YOUR ASSIGNMENT: The required lines are those that contain "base"; pull them out of the data and copy them.

EXERCISE DATA:

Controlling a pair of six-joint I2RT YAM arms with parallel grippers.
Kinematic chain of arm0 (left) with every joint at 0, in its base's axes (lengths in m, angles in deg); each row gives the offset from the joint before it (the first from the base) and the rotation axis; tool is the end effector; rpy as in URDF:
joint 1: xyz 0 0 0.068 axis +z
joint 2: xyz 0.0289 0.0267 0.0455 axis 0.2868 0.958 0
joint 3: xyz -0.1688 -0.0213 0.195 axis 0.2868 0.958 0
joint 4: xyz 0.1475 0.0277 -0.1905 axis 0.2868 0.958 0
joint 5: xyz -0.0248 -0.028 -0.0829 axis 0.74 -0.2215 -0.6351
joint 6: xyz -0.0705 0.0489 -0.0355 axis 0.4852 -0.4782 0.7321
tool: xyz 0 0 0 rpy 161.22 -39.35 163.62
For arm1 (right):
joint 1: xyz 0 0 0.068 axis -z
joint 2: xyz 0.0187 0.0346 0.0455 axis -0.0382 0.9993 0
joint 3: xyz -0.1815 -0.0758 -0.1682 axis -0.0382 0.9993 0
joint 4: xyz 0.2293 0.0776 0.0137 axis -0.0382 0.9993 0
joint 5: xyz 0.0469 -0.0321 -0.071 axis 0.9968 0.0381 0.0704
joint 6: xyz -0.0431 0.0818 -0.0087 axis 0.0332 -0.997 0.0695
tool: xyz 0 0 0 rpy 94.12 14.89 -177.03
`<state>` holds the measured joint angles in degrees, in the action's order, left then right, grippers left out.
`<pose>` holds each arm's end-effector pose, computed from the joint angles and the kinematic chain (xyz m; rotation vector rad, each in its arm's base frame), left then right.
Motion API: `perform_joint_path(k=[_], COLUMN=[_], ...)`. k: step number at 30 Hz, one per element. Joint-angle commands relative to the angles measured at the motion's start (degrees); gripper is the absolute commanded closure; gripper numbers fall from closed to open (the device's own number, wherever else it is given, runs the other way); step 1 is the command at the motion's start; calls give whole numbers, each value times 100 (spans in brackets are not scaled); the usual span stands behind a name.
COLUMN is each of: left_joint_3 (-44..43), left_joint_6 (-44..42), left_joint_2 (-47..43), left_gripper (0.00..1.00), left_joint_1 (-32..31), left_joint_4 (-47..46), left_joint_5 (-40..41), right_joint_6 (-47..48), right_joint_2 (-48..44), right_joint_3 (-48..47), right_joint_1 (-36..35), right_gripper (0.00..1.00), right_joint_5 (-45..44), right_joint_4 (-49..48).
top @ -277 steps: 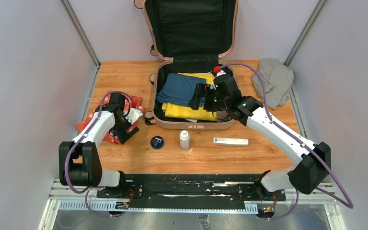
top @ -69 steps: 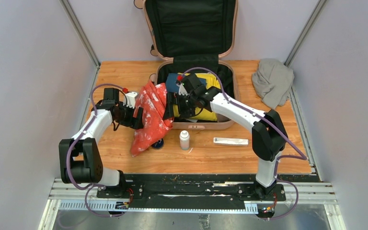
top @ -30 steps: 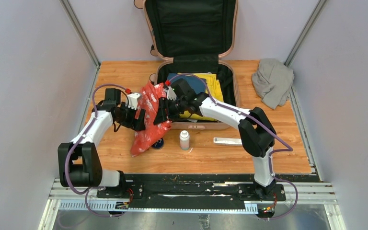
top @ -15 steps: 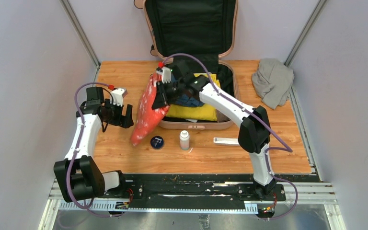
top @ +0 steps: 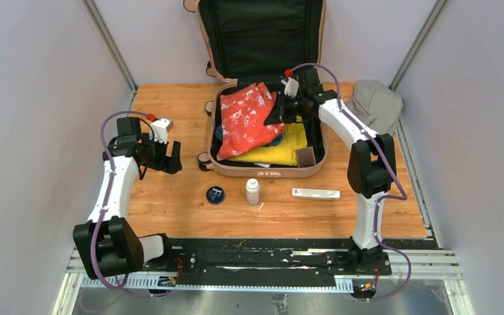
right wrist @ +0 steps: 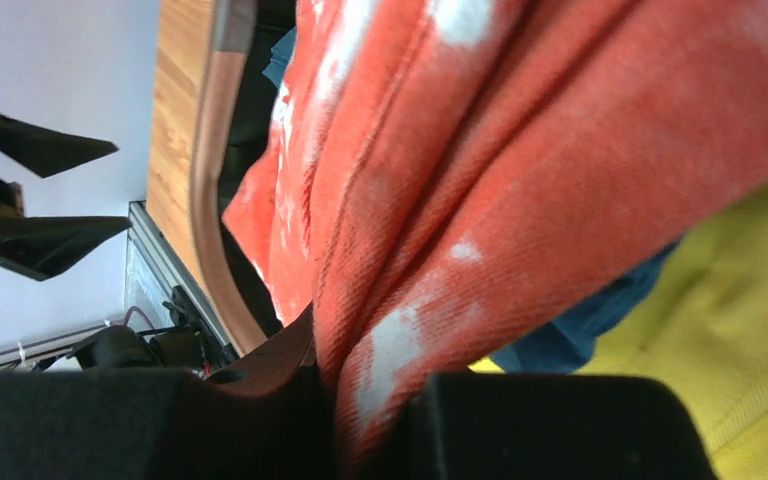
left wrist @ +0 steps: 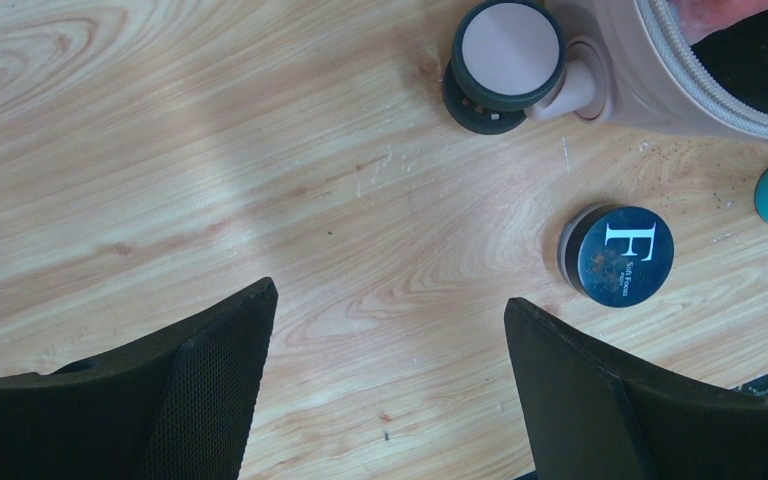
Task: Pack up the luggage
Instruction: Place the clothes in the luggage.
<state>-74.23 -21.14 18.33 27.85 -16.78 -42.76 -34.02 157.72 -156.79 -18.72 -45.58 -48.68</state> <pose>0.2505 0.0146 0.2255 0.3647 2.4353 -0.3027 0.4172 0.2173 0.2638 -0.3635 2.2903 1.1948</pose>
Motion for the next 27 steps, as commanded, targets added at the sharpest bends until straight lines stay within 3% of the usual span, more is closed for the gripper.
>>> perform_joint_path(k=[1,7,12,15,20,27], left_joint_3=[-164,-145,-162,-152,-132,-182], left_joint_6=[33,7,-1,-1,-41,-30], left_joint_2=[-50,11,81,87,54,147], left_gripper=[11,11,11,11,11,11], left_joint_1=[42,42,42,42,42,42], left_joint_4=[92,90,83,85,95,78], left_joint_5=[-36,-25,-41,-52,-53,-119], right_joint_6=[-74,-907,-1841,-2090,-2312,-1719], right_joint_2=[-142,-373,-851,-933,-990,-1230], right_joint_3=[352,1388,2588,2761,2824,2658], right_joint_1=[121,76,-184,-367,-477,-877], right_gripper=[100,100,100,100,95,84], right_joint_5=[-137,-225,-926,-1092,-956,-956], right_joint_4=[-479,-1282,-2467,-2698,-2680,-1851])
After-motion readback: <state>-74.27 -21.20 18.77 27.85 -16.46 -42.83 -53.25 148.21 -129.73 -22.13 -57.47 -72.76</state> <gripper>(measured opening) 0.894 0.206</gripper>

OUTPUT BELOW:
Kinematic chain of arm0 (left) with every joint at 0, in its base's axes (lengths in m, angles in deg); each row gives the offset from the joint before it (the first from the base) and the rotation axis; tool is the end effector; rpy as in URDF:
`<pose>` holds each arm's end-effector pose, computed from the joint angles and the kinematic chain (xyz m; rotation vector rad, each in its arm's base frame), left then right.

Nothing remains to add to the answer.